Freundschaftsverein Tczew-Witten e.V.



Informations- und Gesprächsabend:

Donnerstag, den 1. September 2022 um 19.00 Uhr

im Gemeindehaus der Kreuzgemeinde in der Lutherstraße in Witten

„Denn unter Waffen schweigen die Gesetze“ Cicero

Die Entwickung des Kriegs-Rechts in der Beziehung Frankreich – Deutschland

Eine Veranstaltung mit dem Historiker Jérémy Gaudais

Anfang des Jahres 2022 verurteilte ein deutsches Gericht einen Syrer wegen Verbrechen gegen die Menschlichkeit und der Beteiligung an der staatlich organisierten Folter in Syrien.

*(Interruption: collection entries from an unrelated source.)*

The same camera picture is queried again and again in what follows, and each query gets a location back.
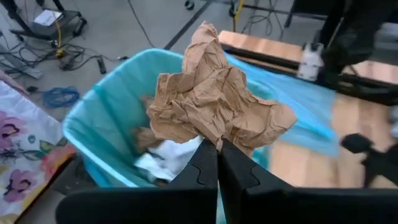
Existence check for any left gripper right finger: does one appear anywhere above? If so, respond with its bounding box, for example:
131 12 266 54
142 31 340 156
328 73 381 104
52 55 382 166
217 138 398 224

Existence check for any teal trash bag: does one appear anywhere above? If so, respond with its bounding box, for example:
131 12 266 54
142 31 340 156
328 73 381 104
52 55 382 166
62 48 274 189

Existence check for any white paper sheet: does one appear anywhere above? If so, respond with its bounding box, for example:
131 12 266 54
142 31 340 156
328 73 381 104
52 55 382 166
33 9 65 27

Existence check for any white tissue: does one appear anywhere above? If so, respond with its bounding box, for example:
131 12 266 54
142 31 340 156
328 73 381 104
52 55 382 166
133 136 203 184

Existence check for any black cable tangle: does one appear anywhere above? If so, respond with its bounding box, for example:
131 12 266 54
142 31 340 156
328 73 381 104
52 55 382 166
0 29 130 77

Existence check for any black power brick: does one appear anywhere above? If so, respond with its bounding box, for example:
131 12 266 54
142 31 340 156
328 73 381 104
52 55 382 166
96 55 108 75

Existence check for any black wheeled cart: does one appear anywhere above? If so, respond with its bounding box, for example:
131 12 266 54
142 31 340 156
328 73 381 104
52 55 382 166
7 0 88 41

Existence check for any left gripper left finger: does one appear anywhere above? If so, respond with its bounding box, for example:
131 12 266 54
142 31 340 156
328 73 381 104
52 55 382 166
55 138 218 224

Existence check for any blue coiled cable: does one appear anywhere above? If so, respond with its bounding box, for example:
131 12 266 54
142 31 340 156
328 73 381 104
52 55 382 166
42 86 81 109

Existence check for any floral print cloth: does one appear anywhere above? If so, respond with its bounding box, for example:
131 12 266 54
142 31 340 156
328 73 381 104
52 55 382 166
0 79 77 224

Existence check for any yellow cable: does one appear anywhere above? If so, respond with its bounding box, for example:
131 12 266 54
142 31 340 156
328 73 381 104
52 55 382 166
231 0 246 24

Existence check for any brown paper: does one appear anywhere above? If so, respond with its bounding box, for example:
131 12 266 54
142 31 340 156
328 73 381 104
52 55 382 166
132 95 165 153
146 21 298 156

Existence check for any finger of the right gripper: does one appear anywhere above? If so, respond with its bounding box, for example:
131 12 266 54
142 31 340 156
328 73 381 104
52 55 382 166
363 161 398 189
341 133 398 169

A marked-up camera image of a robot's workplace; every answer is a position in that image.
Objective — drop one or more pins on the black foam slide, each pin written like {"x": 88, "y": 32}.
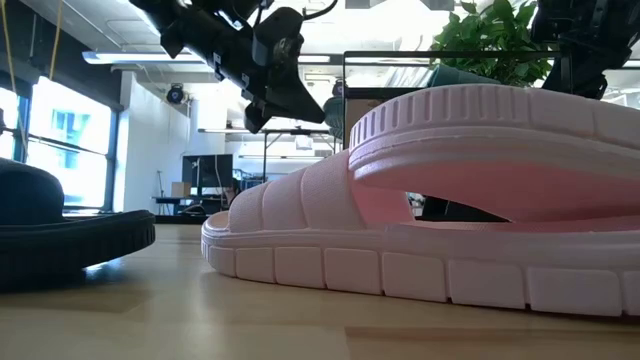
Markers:
{"x": 75, "y": 245}

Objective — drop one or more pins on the black computer monitor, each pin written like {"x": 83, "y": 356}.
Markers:
{"x": 207, "y": 170}

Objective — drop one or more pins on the bright office window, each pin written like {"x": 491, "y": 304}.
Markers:
{"x": 75, "y": 130}

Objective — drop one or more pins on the round black wall camera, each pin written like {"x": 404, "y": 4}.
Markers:
{"x": 175, "y": 94}

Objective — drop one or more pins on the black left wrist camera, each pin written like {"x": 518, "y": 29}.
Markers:
{"x": 275, "y": 30}

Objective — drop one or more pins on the pink foam slide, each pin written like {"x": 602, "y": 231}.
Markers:
{"x": 500, "y": 150}
{"x": 350, "y": 270}

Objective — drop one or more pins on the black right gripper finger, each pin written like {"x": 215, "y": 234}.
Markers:
{"x": 582, "y": 77}

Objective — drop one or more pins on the green leafy plant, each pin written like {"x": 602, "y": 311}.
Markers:
{"x": 495, "y": 45}

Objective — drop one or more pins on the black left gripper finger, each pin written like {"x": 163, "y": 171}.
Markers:
{"x": 295, "y": 100}
{"x": 257, "y": 119}

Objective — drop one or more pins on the black leg standing desk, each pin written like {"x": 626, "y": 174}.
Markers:
{"x": 215, "y": 131}

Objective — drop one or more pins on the small cardboard box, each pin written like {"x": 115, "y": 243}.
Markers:
{"x": 181, "y": 189}

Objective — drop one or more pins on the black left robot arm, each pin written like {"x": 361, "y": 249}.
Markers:
{"x": 200, "y": 35}

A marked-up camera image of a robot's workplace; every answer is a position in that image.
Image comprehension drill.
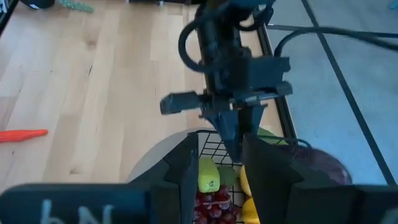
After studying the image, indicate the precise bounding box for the potted succulent plant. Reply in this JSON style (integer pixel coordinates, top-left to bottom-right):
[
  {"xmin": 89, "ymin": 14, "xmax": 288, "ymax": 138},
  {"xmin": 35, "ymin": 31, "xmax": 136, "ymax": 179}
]
[{"xmin": 20, "ymin": 0, "xmax": 94, "ymax": 13}]

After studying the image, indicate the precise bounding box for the orange carrot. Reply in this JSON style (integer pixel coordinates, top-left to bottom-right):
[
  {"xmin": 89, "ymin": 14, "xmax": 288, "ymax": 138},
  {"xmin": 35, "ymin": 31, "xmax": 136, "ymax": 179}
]
[{"xmin": 0, "ymin": 129, "xmax": 49, "ymax": 144}]

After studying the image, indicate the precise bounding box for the yellow plastic fruit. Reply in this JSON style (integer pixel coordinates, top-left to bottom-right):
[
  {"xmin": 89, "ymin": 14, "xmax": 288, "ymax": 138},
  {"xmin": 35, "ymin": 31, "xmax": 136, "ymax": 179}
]
[{"xmin": 241, "ymin": 197, "xmax": 261, "ymax": 224}]

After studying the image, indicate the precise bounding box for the black aluminium table frame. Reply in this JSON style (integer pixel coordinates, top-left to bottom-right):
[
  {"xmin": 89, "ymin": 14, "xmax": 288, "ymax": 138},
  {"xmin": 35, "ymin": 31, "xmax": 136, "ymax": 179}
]
[{"xmin": 0, "ymin": 0, "xmax": 298, "ymax": 139}]

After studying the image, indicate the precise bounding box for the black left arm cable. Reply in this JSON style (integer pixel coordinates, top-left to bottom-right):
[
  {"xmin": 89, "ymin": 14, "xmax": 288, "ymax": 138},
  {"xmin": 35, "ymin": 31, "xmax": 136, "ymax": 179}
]
[
  {"xmin": 178, "ymin": 20, "xmax": 215, "ymax": 74},
  {"xmin": 273, "ymin": 26, "xmax": 398, "ymax": 58}
]

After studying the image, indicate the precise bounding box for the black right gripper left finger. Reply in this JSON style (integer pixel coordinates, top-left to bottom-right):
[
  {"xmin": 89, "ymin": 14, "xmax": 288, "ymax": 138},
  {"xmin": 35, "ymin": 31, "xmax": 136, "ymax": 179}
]
[{"xmin": 0, "ymin": 132, "xmax": 200, "ymax": 224}]

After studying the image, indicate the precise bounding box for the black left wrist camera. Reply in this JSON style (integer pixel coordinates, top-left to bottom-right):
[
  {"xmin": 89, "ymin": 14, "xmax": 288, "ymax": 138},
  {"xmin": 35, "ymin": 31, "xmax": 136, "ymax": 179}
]
[{"xmin": 250, "ymin": 57, "xmax": 292, "ymax": 84}]

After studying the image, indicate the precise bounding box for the red grape bunch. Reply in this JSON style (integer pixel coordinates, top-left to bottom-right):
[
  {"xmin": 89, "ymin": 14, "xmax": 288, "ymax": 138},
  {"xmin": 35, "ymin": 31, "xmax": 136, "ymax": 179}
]
[{"xmin": 193, "ymin": 185, "xmax": 243, "ymax": 224}]

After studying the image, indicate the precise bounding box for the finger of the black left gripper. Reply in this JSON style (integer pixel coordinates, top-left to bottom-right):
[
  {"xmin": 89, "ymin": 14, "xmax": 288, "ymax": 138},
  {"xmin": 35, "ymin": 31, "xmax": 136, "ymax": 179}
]
[
  {"xmin": 241, "ymin": 104, "xmax": 268, "ymax": 135},
  {"xmin": 203, "ymin": 108, "xmax": 242, "ymax": 162}
]

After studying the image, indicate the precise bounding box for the purple eggplant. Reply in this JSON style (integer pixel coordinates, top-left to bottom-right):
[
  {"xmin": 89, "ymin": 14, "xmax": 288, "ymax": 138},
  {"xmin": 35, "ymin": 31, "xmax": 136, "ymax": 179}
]
[{"xmin": 273, "ymin": 139, "xmax": 353, "ymax": 186}]

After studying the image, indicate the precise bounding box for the black wire basket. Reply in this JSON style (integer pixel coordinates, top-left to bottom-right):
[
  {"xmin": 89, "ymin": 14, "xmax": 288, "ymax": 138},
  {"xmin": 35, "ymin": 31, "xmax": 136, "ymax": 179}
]
[{"xmin": 188, "ymin": 129, "xmax": 312, "ymax": 224}]

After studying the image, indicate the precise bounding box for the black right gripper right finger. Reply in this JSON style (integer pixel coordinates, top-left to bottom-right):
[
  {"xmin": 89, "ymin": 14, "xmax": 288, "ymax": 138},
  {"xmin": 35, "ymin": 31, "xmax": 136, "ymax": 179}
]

Ein Fortschritt für das Recht, der dazu beiträgt, das Recht und die Gerechtigkeit gegen die Gewalt zu stärken. Können wir Frieden erreichen, ohne die Durchsetzung eines allgemein anerkannten Rechts, ohne die Anerkennung der Menschenrechte?
Über die Entwicklung des internationalen Rechts und der Versuche dem Mittel des Krieges die Gültigkeit des Rechts entgegenzustellen, wird der Historiker Jérémy Gaudais aus Tours in Frankreich sprechen. Er ist Doktorand an der Ruhr-Universität Bochum und forscht über die Einführung und Entwicklung des Kriegsrechts, insbesondere des Kriegsgefangenenrechts, seit der Französischen Revolution in Frankreich und Deutschland. Die Überwindung des Kriegsrechts als Gewohnheitsrecht unter dem Einfluss der Aufklärung, die Zunahme von Gewalt in den Kriegen durch die Entwicklung der Gesellschaften, der Ideologien und der Technik sowie die dadurch zunehmende Notwendigkeit, feste Regeln für den Fall bewaffneter Konflikte festzulegen, sind Stationen in der Entwicklung, die 1949 zu den Genfer Abkommen führten und Themen dieses Vortrags sind. Eine Geschichte des Rechts und der Notwendigkeit internationaler Verhandlungen bei den Versuchen, Frieden möglich zu machen und zu sichern.
Eine Lehre aus den Verbrechen des Zweiten Weltkriegs war die Gründung der Vereinten Nationen und die Einsetzung des internationalen Gerichtshofes.
Die Nürnberger Prozesse, die von 1945 bis 1949 über die Hauptverantwortlichen des Dritten Reichs urteilten, die Prozesse gegen die Verantwortlichen für die Bürgerkriege in Ruanda 1990–1993 und Jugoslawien 1991–2001 sind Ausdruck dieser Entwicklung des internationalen Rechts, das zunehmend Handlungen gegen die Menschlichkeit und den Frieden juristisch verfolgt.